As I understand it, the PCMPESTRM instruction sets the CFlag to 0 if there wasn't a match, and the _mm_cmpestrc() intrinsic represents the value of the CFlag after a PCMPESTRM instruction. We can see this in the "before" assembly of PackedCompare<T>::cmpestrm
; this code:
let found = _mm_cmpestrc(
self.0.needle(),
self.0.needle_len(),
haystack,
BYTES_PER_OPERATION as i32,
T::CONTROL_BYTE,
);
//...
if found != 0 {
//...
} else {
None
}
.. was compiled to:
pcmpestri xmm1, xmm0, 0 ; this computes `found` by way of the CFlag
jae LBB6_1
;...
LBB6_1:
;...
The JAE instruction causes control flow to jump over the second PCMPESTRM instruction (which computes mask
) in the event that CFlag is 0.
In the "after" assembly, the PCMPESTRI & JAE instructions became:
pcmpestrm xmm0, xmmword, ptr, [rbp, -, 48], 0
movd eax, xmm0
test ax, ax
je LBB6_1
In the event that there wasn't a match, the MOVD instruction is somewhat wasteful because it copies data from an XMM register to EAX, as opposed to just checking the CFlag. If there were a way to access the CFlag and output XMM register of the PCMPESTRM instruction through an instrinsic, that would be ideal.
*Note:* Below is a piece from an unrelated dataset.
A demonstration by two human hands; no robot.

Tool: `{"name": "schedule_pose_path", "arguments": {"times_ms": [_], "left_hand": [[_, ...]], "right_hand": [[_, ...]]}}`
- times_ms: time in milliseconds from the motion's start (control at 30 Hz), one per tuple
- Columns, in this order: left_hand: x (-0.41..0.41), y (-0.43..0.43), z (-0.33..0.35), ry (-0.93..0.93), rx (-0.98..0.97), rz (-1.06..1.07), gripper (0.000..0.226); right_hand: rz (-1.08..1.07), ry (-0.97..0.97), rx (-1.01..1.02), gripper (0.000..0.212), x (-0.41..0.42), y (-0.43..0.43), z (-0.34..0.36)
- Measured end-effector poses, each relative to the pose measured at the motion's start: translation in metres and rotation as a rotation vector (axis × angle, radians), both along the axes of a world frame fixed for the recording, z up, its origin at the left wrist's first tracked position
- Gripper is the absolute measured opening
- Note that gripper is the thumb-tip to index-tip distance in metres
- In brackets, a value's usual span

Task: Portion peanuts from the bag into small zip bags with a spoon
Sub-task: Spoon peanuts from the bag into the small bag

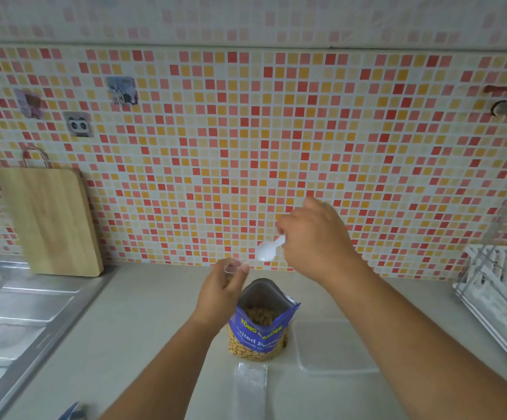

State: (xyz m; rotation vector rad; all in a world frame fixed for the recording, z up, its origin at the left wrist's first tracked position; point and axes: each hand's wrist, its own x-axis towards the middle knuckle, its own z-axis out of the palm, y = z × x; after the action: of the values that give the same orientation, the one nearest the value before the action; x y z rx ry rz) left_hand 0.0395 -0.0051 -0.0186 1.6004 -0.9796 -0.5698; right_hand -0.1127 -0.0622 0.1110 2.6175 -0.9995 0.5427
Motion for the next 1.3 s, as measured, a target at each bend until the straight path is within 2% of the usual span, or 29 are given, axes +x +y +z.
{"name": "schedule_pose_path", "arguments": {"times_ms": [100,233,333,400,433,500,533,567,633,733,867,967,1033,1133,1200,1300], "left_hand": [[0.000,0.013,0.007,0.372,-0.127,0.000,0.030],[-0.002,0.021,0.009,0.881,-0.228,-0.119,0.039],[-0.005,0.031,0.010,1.020,-0.244,-0.238,0.046],[-0.006,0.036,0.010,1.023,-0.230,-0.299,0.048],[-0.008,0.038,0.011,1.015,-0.222,-0.328,0.048],[-0.011,0.042,0.012,0.996,-0.206,-0.395,0.050],[-0.014,0.043,0.013,0.983,-0.196,-0.438,0.052],[-0.017,0.045,0.014,0.969,-0.181,-0.486,0.054],[-0.021,0.047,0.013,0.952,-0.160,-0.566,0.057],[-0.023,0.047,0.010,0.941,-0.152,-0.622,0.056],[-0.030,0.049,0.007,0.886,-0.120,-0.548,0.053],[-0.032,0.052,0.004,0.809,-0.055,-0.511,0.052],[-0.033,0.055,0.000,0.661,0.011,-0.501,0.051],[-0.038,0.058,-0.006,0.488,0.069,-0.428,0.036],[-0.042,0.059,-0.011,0.529,0.084,-0.399,0.034],[-0.040,0.067,-0.019,0.596,0.158,-0.520,0.039]], "right_hand": [[-0.066,0.200,0.250,0.029,0.003,0.010,-0.028],[-0.079,0.369,0.385,0.032,0.007,0.012,-0.077],[-0.082,0.319,0.388,0.028,0.007,0.007,-0.095],[-0.083,0.105,0.403,0.024,0.008,0.006,-0.097],[-0.075,-0.088,0.473,0.024,0.009,0.009,-0.094],[-0.002,-0.523,0.809,0.021,0.009,0.020,-0.085],[0.047,-0.658,1.012,0.020,0.009,0.028,-0.080],[0.072,-0.713,1.150,0.019,0.010,0.035,-0.078],[0.051,-0.751,1.269,0.019,0.010,0.044,-0.082],[-0.028,-0.833,1.341,0.024,0.006,0.046,-0.089],[-0.028,-0.875,1.360,0.017,-0.002,0.049,-0.096],[-0.052,-0.917,1.239,0.020,-0.004,0.052,-0.101],[-0.107,-0.885,1.094,0.023,-0.007,0.051,-0.106],[-0.134,-0.896,0.990,0.023,-0.011,0.053,-0.113],[-0.146,-0.907,0.958,0.021,-0.012,0.056,-0.122],[-0.186,-0.935,1.003,0.019,-0.018,0.054,-0.143]]}}
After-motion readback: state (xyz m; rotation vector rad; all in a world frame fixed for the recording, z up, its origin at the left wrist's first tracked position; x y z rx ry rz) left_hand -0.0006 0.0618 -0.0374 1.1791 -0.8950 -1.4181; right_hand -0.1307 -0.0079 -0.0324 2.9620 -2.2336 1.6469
In trying to find out how to access the EFLAGS register in Rust stdsimd, I found rust-lang-nursery/stdsimd#485, which concerns the now-deprecated __readeflags() and __writeeflags() intrinsics. @rkruppe makes the cogent point that it's possible for LLVM to move code before the PUSHFQ & POPQ instructions generated by a __readeflags() intrinsic; therefore, LLVM might move EFLAGS-clobbering code between the PCMPESTRM instruction generated by an _mm_cmpestrm() instrinsic and the PUSHFQ & POPQ instructions generated by a __readeflags() intrinsic.
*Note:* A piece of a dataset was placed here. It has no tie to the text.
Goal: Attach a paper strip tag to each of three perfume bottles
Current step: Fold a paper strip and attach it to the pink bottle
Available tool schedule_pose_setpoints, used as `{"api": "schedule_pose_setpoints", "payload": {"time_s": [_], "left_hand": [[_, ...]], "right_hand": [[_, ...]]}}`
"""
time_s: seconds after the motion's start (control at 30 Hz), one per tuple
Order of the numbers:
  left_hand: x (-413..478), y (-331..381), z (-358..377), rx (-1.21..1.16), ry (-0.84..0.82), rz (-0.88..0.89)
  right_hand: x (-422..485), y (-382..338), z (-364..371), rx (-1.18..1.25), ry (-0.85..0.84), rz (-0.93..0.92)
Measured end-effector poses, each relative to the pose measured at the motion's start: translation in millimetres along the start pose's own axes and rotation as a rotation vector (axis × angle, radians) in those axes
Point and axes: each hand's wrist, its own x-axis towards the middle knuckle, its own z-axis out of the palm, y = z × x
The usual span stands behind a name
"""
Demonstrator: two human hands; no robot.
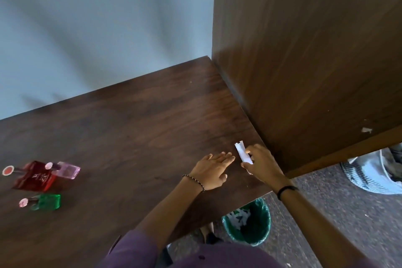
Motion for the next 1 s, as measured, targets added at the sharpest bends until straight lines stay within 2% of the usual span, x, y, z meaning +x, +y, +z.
{"api": "schedule_pose_setpoints", "payload": {"time_s": [0.1,0.7,0.83,1.0], "left_hand": [[0,1,1,-0.026,0.001,0.002],[0,11,9,0.103,-0.042,0.060],[3,15,14,0.135,0.000,0.084],[3,17,21,0.111,0.076,0.070]], "right_hand": [[-1,1,4,0.115,0.046,0.060],[6,19,2,0.122,-0.034,0.000],[8,21,4,0.102,-0.028,-0.017],[11,28,3,0.073,-0.126,-0.050]]}}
However, even if __readeflags() were safe to use, I think that the PUSHFQ & POPQ instructions are also less than ideal.
I think that the only way to get a PCMPESTRM instruction immediately followed by a JAE instruction is to use inline assembly, but this is not allowed on Rust stable.
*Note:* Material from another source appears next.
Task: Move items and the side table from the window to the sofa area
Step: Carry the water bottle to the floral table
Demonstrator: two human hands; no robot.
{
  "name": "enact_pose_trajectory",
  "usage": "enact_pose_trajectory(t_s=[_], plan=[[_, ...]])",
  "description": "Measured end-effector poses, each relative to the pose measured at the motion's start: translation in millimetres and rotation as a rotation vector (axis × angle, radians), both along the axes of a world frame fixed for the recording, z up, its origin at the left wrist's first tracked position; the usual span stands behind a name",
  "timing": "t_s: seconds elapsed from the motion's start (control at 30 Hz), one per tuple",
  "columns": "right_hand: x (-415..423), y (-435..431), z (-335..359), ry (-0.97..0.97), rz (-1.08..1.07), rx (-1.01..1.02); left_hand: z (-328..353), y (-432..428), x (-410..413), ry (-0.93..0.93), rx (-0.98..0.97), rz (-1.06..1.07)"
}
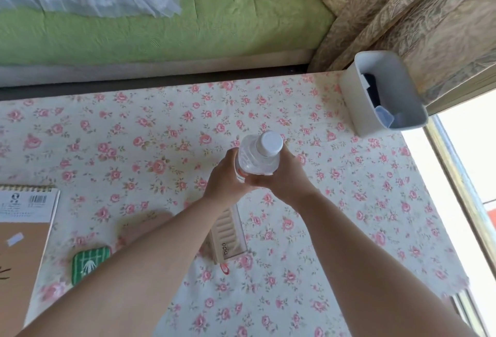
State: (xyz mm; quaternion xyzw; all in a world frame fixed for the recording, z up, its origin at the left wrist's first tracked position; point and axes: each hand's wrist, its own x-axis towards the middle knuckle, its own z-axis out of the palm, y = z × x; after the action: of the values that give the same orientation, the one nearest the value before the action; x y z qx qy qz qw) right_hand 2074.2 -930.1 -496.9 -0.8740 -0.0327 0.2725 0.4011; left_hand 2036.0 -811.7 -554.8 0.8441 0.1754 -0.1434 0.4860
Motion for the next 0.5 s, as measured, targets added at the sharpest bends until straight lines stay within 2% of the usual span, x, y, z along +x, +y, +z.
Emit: enact_pose_trajectory(t_s=[0.3, 0.5], plan=[[-22.1, -13.1, 21.0, 0.144, -0.056, 0.028, 32.8, 12.3, -23.6, 0.064, 0.068, -0.031], [-47.9, -19.0, 59.7, 0.134, -0.13, 0.037, 70.5, 10.8, -50.8, 0.112, 0.144, -0.012]])
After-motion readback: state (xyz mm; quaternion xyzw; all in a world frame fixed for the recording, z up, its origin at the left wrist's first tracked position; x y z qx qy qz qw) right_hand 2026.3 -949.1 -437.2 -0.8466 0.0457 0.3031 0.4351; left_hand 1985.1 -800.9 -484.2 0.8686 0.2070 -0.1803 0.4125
Fortunately, it looks like PackedCompare<T>::cmpestrm
is called at most once per find operation, and only when the haystack is not aligned.
By the way, with respect to the re-licensing issue (#12), I hereby license this contribution under the dual MIT/Apache-2.0 license, allowing licensees to choose either at their option.
By the way, with respect to the re-licensing issue (#12),
Haha, I had totally forgotten about that. Thank you for reminding me 😅
Thank you for that wonderfully deep exploration!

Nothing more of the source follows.